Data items
= = = =

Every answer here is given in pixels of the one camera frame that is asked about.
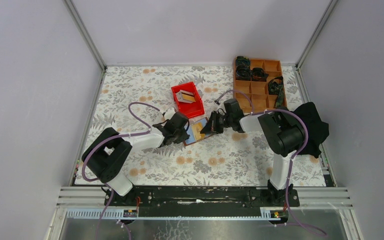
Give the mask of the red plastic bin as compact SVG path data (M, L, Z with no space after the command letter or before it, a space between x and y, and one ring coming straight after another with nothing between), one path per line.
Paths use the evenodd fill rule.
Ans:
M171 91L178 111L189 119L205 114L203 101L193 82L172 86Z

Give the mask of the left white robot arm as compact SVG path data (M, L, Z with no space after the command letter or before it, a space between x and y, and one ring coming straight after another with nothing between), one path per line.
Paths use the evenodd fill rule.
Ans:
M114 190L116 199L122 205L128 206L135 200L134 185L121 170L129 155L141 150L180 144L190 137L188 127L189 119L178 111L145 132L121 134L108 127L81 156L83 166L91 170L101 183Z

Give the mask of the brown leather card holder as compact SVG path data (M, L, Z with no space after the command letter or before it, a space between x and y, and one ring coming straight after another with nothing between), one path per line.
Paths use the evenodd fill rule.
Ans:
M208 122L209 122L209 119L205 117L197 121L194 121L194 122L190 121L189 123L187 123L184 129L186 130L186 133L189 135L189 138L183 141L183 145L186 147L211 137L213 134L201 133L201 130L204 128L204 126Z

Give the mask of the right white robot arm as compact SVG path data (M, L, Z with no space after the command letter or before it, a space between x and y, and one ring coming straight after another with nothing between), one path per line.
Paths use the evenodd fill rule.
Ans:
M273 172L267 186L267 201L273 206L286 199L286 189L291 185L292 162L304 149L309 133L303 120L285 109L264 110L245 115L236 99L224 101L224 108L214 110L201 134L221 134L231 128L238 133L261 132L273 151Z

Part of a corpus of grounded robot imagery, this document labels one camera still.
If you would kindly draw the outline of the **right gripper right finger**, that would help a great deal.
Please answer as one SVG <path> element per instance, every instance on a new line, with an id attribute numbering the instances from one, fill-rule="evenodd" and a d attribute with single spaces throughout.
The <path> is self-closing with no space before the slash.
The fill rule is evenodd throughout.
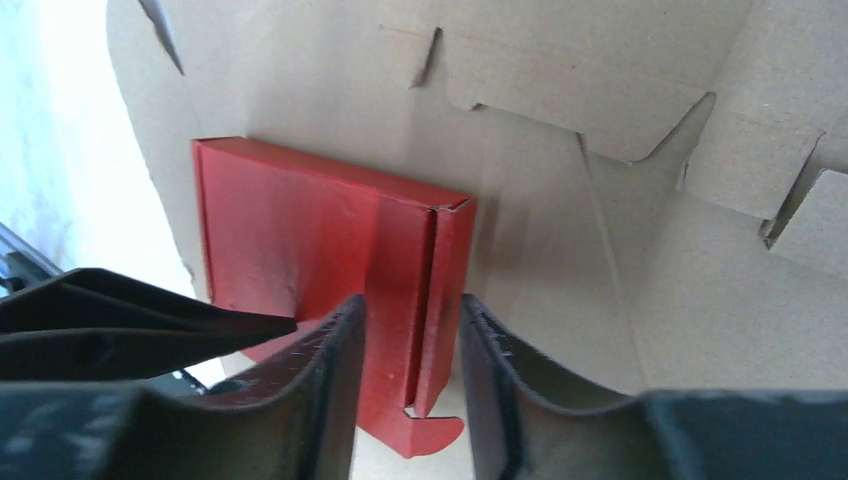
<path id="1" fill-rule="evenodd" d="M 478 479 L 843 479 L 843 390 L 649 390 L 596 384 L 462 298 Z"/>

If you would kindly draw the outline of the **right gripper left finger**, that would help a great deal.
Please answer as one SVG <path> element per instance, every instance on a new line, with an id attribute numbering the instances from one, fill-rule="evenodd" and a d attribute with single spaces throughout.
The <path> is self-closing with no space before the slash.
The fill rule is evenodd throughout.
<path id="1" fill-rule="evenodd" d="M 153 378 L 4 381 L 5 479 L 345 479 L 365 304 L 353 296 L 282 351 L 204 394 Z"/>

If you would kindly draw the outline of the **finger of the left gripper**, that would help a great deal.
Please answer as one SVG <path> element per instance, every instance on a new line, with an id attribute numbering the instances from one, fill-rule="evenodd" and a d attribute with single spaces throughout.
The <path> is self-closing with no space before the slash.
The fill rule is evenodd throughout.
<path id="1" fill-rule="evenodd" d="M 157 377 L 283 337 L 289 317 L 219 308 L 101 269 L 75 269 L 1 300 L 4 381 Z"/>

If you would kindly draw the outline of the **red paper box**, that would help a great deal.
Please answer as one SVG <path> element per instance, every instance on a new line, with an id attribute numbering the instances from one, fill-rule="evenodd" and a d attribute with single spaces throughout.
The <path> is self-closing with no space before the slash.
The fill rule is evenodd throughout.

= = = =

The line containing "If you would kindly draw the outline of the **red" and all lines after it, to the end of the records, are to be output exactly and alone.

Your response
If you would kindly draw the outline of the **red paper box**, that would help a great deal.
Please answer as one SVG <path> element per instance, every instance on a new line, with an id attribute numbering the instances from one, fill-rule="evenodd" and a d attribute with single spaces throughout.
The <path> is self-closing with no space before the slash.
The fill rule is evenodd throughout.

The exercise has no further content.